▶ DIRECTIONS: Starting at the top of the entries, restate word for word each line up to and including the one with "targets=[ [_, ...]".

* * * * *

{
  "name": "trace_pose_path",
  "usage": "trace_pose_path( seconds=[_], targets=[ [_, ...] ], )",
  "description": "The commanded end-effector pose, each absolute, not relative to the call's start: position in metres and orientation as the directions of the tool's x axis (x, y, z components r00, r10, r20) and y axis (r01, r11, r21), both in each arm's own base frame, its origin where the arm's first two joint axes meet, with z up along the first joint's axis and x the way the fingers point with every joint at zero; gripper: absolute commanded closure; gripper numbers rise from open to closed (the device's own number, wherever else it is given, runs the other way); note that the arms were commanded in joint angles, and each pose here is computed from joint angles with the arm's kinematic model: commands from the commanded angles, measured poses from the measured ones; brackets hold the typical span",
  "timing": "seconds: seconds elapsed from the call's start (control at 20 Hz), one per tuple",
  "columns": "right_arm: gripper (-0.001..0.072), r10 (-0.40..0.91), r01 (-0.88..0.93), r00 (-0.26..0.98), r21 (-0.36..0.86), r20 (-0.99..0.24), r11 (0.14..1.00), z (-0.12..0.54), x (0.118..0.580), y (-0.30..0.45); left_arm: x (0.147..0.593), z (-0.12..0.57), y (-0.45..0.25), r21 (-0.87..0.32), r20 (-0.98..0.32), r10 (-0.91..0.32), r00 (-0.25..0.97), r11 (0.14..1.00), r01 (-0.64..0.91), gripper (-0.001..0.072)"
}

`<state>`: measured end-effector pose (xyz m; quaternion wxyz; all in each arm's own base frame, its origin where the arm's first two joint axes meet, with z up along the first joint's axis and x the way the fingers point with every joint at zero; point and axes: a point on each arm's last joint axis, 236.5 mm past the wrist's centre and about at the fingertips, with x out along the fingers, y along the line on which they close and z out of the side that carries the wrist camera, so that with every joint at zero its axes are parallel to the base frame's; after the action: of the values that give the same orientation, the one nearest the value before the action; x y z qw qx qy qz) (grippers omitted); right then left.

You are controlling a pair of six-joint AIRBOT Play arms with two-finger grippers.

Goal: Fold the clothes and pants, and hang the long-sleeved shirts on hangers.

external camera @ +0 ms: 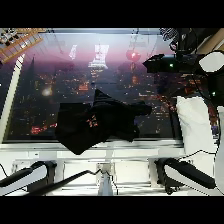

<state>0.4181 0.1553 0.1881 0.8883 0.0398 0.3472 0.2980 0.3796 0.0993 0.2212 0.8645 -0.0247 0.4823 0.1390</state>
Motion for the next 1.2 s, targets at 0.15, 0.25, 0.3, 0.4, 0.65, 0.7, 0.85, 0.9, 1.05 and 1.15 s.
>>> trace_pose_path(
  seconds=[0.15,0.25,0.3,0.4,0.65,0.7,0.85,0.9,1.05,1.15],
  targets=[
    [0.0689,0.558,-0.503,0.581,0.278,-0.592,0.818,0.189,0.418,0.156,0.384,0.22,0.086,0.042,-0.844,0.16,0.512,0.971,-0.233,0.0021],
    [0.0689,0.558,-0.503,0.581,0.278,-0.592,0.818,0.188,0.418,0.156,0.395,0.22,0.062,-0.025,-0.835,0.058,0.547,0.989,-0.142,0.0022],
    [0.0689,0.558,-0.503,0.581,0.278,-0.592,0.818,0.189,0.418,0.156,0.402,0.222,0.048,-0.061,-0.822,-0.006,0.569,0.995,-0.077,0.0021],
    [0.0689,0.559,-0.503,0.581,0.279,-0.591,0.818,0.189,0.418,0.156,0.411,0.225,0.027,-0.121,-0.802,-0.095,0.59,0.993,-0.005,0.0022],
    [0.0689,0.559,-0.503,0.582,0.279,-0.591,0.818,0.189,0.418,0.156,0.402,0.219,0.025,-0.128,-0.827,-0.103,0.553,0.992,-0.006,0.0314],
    [0.0689,0.559,-0.503,0.581,0.279,-0.591,0.818,0.189,0.418,0.156,0.401,0.218,0.031,-0.107,-0.831,-0.08,0.551,0.994,-0.018,0.0312],
    [0.0689,0.559,-0.503,0.581,0.279,-0.591,0.818,0.189,0.418,0.156,0.396,0.215,0.067,0.013,-0.845,0.073,0.529,0.993,-0.117,0.0112],
    [0.0689,0.559,-0.503,0.581,0.279,-0.591,0.818,0.189,0.418,0.156,0.392,0.214,0.084,0.071,-0.847,0.143,0.511,0.985,-0.157,0.0038],
    [0.0689,0.559,-0.503,0.581,0.279,-0.591,0.818,0.189,0.418,0.156,0.381,0.212,0.106,0.155,-0.853,0.235,0.466,0.967,-0.203,0.0012],
    [0.0689,0.559,-0.503,0.581,0.279,-0.592,0.818,0.189,0.418,0.156,0.381,0.212,0.105,0.154,-0.853,0.234,0.466,0.967,-0.203,0.0012]
  ],
)
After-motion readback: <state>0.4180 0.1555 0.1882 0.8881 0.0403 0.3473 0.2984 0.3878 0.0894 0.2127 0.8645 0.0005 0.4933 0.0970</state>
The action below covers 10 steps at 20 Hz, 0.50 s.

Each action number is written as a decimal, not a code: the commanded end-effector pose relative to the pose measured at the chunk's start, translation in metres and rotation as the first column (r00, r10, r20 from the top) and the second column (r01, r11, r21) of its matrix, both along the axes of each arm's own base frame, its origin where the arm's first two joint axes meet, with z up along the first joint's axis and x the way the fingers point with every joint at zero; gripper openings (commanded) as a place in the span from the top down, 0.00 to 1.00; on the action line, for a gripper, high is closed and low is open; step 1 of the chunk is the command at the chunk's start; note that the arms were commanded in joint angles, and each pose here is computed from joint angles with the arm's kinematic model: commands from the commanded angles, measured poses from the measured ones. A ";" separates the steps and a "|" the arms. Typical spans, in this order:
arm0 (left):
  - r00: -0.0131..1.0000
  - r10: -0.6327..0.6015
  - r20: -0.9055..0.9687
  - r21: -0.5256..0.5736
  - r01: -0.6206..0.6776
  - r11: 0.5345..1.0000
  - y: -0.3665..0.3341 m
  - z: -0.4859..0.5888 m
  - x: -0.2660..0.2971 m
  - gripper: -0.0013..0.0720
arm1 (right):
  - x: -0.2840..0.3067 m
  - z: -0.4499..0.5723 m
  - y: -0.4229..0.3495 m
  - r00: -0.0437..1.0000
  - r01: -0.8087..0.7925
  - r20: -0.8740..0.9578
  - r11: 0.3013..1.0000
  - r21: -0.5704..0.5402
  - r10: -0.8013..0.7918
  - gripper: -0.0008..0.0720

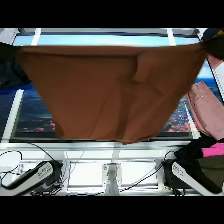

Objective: Fold the clothes and pants, and hang the long-sleeved shirts on hangers.

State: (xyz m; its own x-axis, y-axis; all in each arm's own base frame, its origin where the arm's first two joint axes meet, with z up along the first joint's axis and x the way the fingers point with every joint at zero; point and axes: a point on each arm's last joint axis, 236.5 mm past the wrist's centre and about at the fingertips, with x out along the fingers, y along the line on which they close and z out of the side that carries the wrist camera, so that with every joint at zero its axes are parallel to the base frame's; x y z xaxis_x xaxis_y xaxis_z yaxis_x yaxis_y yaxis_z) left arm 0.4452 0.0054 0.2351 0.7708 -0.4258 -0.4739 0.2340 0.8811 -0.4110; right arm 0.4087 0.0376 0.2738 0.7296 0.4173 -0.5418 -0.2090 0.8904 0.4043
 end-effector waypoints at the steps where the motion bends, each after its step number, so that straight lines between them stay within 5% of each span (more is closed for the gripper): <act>1: 0.997 -0.009 -0.075 0.136 0.019 0.991 -0.017 -0.088 0.065 0.96 | 0.049 -0.090 0.029 0.980 -0.090 -0.177 0.996 0.000 0.089 0.97; 7: 0.988 0.154 0.023 0.177 -0.156 0.972 0.020 -0.120 0.122 0.96 | 0.124 -0.161 0.016 0.984 0.025 -0.179 1.000 0.019 -0.021 0.97; 10: 0.990 0.135 -0.028 0.186 -0.128 0.974 0.018 -0.140 0.120 0.96 | 0.132 -0.186 0.012 0.977 0.034 -0.213 0.999 0.014 -0.030 0.97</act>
State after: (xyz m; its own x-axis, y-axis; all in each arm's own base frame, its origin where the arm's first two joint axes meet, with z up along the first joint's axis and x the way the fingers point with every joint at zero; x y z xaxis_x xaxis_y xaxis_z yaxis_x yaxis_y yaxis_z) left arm 0.5565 0.0174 0.1124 0.7936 -0.2531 -0.5533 0.1151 0.9554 -0.2720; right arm 0.5245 0.0539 0.1152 0.6124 0.4247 -0.6668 -0.1168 0.8828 0.4551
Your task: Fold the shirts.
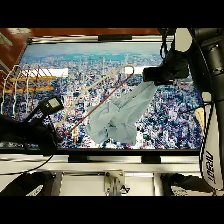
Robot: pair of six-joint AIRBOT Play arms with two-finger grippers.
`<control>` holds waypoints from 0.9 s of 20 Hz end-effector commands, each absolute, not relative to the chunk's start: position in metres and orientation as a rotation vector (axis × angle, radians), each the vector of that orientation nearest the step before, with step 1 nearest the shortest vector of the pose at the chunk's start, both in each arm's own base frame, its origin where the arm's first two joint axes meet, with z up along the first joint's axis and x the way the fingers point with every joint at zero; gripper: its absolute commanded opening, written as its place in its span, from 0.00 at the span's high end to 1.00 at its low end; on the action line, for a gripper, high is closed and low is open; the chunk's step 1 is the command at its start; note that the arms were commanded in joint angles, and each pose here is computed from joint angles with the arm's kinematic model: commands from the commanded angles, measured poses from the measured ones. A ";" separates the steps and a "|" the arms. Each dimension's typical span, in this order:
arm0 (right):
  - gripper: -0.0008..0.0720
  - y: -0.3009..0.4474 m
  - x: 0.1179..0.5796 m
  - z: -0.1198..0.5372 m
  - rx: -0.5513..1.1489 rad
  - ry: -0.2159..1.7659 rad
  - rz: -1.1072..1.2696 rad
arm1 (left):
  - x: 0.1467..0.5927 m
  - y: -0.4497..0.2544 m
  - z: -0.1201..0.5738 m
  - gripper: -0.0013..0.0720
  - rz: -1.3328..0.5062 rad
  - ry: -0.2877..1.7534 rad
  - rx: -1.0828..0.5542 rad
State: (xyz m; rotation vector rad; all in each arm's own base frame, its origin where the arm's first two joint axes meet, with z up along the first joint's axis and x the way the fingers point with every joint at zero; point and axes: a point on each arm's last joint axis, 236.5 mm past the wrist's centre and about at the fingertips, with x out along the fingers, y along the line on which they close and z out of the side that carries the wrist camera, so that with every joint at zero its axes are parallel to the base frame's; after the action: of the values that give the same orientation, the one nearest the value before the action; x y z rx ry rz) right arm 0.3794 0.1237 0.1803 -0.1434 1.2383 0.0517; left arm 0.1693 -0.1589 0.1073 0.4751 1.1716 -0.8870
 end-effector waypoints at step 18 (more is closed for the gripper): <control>0.89 0.147 0.357 0.184 -0.421 1.227 0.107 | 0.169 -0.166 0.029 0.91 -1.008 1.082 0.638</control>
State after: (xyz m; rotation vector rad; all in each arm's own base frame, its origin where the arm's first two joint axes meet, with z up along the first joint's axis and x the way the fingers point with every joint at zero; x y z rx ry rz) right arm 0.3681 0.1563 0.1834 -0.3697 1.1949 0.1608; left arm 0.1682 -0.1623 0.0307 0.6052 1.1039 -0.9844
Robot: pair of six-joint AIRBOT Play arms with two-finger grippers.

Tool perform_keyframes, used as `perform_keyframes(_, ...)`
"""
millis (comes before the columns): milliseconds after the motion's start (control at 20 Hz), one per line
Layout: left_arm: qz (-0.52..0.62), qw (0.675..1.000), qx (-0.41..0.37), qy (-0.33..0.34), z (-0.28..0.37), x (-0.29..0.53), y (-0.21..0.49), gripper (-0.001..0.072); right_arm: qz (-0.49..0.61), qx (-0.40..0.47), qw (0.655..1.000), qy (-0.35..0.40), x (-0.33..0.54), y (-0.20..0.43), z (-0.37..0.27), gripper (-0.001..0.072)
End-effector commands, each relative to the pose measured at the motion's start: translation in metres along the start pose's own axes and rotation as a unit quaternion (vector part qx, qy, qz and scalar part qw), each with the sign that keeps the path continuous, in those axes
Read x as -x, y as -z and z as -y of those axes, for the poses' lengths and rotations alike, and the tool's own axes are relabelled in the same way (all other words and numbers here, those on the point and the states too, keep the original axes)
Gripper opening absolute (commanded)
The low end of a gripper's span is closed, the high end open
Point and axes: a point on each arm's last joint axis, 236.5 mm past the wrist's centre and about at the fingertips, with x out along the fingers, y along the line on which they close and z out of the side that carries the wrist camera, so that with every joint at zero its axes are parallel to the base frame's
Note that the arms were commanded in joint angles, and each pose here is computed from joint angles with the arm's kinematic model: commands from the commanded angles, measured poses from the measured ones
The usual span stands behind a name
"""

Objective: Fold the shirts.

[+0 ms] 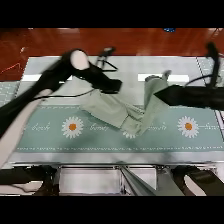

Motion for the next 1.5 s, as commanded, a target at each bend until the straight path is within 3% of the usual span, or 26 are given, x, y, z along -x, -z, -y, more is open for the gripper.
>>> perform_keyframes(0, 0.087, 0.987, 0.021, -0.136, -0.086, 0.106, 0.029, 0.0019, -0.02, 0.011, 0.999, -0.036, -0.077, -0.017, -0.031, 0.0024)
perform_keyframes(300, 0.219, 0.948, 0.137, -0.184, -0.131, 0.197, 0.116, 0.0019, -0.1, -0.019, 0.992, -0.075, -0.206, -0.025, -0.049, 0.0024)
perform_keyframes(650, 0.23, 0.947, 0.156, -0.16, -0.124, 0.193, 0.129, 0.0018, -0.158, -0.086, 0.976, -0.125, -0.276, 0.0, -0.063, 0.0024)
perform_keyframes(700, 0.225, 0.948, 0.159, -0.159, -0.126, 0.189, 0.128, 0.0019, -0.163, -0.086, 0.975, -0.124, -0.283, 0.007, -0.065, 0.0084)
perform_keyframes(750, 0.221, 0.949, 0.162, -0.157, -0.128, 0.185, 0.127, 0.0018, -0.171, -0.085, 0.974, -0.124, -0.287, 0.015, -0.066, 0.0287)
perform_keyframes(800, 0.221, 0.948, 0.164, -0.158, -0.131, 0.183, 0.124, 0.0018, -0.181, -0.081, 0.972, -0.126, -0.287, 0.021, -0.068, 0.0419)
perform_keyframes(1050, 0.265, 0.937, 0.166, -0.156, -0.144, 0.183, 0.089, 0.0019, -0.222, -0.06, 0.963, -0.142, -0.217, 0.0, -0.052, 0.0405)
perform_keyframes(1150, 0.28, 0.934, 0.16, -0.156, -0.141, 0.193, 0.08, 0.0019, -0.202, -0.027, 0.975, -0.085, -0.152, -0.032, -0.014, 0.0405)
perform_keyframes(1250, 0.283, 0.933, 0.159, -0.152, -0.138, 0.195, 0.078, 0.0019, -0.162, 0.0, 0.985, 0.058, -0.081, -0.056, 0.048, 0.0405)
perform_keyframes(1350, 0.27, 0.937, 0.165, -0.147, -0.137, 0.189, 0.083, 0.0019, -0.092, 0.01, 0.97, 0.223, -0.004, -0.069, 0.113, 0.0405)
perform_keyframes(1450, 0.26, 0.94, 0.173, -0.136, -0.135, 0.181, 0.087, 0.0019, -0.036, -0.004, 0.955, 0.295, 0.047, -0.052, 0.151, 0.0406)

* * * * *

▶ TASK RESPONSE:
{
  "name": "trace_pose_path",
  "usage": "trace_pose_path( seconds=[_], targets=[ [_, ...] ], )",

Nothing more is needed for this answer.